- Education: Hofstra University
- Occupations: Journalist, Podcast Host
- Employer: NPR
- Known for: Code Switch PostBourgie

= Gene Demby =

American journalist

Gene Demby is an American journalist and podcast host. He is cohost of the podcast Code Switch, created by National Public Radio (NPR). He's also the lead blogger covering race, ethnicity, and culture on the blog of the same name.

Demby previously founded the blog and podcast PostBourgie. He started his media career at The New York Times and Huffington Post.

==Early life==
Demby grew up in South Philadelphia, and attended Hofstra University.

==Career==
Prior to joining NPR, Demby worked for The New York Times and then as managing editor for Huffington Post's BlackVoices vertical.

=== PostBourgie blog ===

Demby began blogging in 2004. Speaking to ColorLines in 2012, Demby said he'd been motivated by frustration with media conversations about race, mentioning in particular an occasion a CNN reporter approached him on a basketball court to ask for comment on Bill Cosby's Pound Cake speech at the 2004 NAACP Image Awards. In 2007 Demby founded a collective blog on race, culture, politics and media called PostBourgie, inviting friends to collaborate who shared his desire "to have conversations that assumed that black people were human beings who were complicated and imperfect, a space that wasn't super didactic."

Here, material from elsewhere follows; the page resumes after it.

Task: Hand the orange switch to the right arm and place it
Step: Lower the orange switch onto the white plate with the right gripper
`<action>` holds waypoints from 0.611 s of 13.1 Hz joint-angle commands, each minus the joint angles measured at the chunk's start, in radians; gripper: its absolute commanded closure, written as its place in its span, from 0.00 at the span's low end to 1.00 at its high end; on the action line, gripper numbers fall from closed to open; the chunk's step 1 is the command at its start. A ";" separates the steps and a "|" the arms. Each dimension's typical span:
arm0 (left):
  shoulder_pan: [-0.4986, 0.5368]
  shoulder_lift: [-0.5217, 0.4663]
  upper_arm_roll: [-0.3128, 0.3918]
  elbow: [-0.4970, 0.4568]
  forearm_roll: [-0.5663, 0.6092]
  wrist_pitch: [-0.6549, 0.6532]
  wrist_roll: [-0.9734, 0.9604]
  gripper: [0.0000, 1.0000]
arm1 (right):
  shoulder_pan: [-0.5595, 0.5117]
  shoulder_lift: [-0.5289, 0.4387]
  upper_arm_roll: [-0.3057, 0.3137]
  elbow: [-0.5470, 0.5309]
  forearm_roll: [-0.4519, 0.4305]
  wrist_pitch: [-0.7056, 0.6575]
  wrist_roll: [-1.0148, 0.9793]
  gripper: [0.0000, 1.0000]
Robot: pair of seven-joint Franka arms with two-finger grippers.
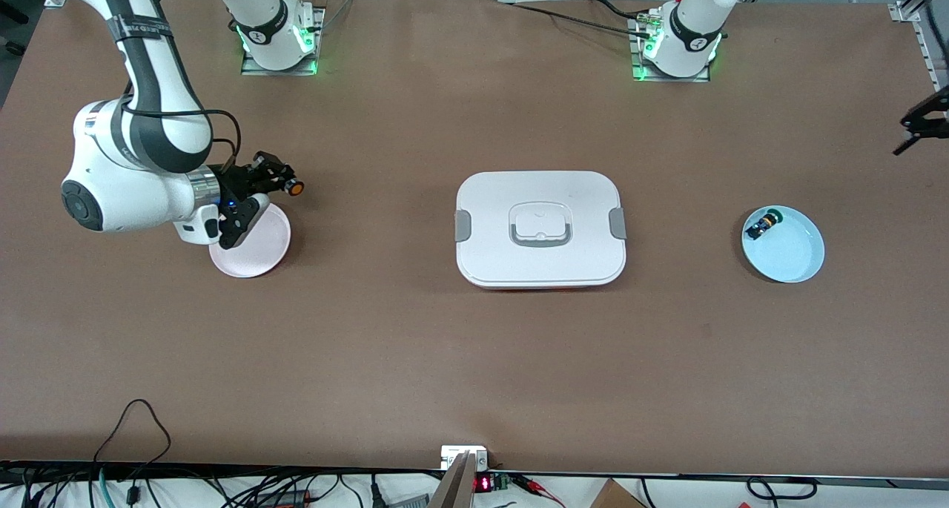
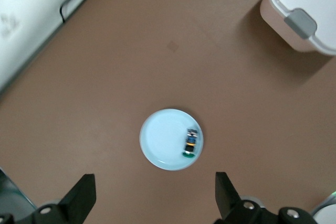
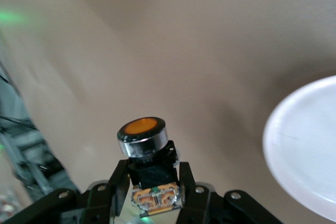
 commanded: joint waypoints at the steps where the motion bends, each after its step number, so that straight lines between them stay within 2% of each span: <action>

Speaking to New York Magazine, Jamil Smith cited PostBourgie as one of the blogs that "really set the bar for [...] spaces that were made available to [black readerships and other readerships of color]. [...] It really hearkens back to the tradition of the black press." In The Washington Post, Alyssa Rosenberg praised PostBourgie's accomplishments in "building a ladder for all its participants. The blog gave the people who wrote there a chance to workshop their voices and refine their ideas for a smart audience, even when they didn’t have paying assignments for an idea." PostBourgie alumni include Shani Hilton and Tracy Clayton.

Demby hosted an accompanying podcast also called PostBourgie.

=== NPR Code Switch ===

Demby debuted the NPR project Code Switch on April 7, 2013, with an introductory essay that met with immediate acclaim; writing for Complex, Jason Parham said if "'How Code-Switching Explains The World' is any indication of the content to come, we couldn't be more excited."

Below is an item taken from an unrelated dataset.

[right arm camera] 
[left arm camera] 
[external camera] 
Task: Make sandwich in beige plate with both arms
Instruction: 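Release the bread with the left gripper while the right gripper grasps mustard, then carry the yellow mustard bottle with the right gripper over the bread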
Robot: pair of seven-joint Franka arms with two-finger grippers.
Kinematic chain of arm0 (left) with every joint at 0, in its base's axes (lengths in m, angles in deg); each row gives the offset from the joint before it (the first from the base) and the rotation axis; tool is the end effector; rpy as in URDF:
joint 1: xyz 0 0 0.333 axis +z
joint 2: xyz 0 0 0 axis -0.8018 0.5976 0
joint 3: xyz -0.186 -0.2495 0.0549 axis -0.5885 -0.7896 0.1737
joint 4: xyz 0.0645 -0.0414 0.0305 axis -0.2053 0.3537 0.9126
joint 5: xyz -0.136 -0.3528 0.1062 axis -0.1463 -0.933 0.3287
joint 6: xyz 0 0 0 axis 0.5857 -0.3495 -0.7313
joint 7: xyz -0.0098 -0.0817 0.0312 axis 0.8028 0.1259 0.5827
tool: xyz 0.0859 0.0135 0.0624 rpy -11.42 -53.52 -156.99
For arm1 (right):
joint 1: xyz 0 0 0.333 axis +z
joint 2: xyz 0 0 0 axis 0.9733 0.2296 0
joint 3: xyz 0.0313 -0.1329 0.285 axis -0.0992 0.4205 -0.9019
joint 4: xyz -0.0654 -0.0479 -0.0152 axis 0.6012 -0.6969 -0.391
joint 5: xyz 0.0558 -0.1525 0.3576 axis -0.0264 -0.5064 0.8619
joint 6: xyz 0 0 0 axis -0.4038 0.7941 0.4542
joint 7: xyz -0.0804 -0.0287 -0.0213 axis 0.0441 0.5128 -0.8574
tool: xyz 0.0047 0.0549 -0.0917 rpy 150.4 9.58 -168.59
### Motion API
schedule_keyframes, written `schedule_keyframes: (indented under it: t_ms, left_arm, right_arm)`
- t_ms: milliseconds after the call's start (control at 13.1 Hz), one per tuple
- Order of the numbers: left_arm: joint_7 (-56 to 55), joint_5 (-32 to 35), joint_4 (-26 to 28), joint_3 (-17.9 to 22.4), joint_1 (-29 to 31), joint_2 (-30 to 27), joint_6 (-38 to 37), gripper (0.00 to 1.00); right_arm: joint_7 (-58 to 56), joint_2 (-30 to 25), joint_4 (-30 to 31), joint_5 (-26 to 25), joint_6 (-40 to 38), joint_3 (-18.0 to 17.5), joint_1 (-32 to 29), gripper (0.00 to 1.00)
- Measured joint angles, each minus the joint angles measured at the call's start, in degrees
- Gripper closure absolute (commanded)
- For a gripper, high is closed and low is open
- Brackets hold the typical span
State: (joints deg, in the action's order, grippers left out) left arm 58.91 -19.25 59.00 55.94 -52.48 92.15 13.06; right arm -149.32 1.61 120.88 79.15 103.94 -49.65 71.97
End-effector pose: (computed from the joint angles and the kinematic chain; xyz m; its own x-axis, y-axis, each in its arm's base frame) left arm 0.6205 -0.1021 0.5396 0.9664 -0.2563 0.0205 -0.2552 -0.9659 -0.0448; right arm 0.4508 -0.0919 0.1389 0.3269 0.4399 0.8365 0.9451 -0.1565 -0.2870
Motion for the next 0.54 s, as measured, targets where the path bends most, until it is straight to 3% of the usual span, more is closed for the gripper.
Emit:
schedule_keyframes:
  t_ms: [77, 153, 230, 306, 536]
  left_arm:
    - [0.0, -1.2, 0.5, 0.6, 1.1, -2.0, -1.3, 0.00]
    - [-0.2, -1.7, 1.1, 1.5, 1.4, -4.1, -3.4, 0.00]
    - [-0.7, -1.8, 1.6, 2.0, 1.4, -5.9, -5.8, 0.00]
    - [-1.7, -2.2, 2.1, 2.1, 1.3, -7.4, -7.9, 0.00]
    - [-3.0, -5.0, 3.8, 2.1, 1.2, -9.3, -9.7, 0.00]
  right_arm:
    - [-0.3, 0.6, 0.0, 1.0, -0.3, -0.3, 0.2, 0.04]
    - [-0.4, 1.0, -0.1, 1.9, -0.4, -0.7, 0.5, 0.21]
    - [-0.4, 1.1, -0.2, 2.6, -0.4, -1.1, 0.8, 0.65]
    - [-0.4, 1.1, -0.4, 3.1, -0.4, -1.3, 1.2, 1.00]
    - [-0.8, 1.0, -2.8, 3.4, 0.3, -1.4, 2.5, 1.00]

In 2016, Demby and cohost Shereen Marisol Meraji debuted what the Nieman Foundation for Journalism called "the long-awaited podcast" from Code Switch.

==Awards==
In 2009, PostBourgie won a Black Weblog Award for Best Political/News Blog.

In 2013 and again in 2014, Demby was named to The Root 100's list of the 100 most important black influencers.

In 2014, Demby and the Code Switch team won the Online News Association's Journalism Award for Online Commentary.

==Personal life==
Demby is married to fellow journalist Kainaz Amaria. The couple live in Washington and have one child.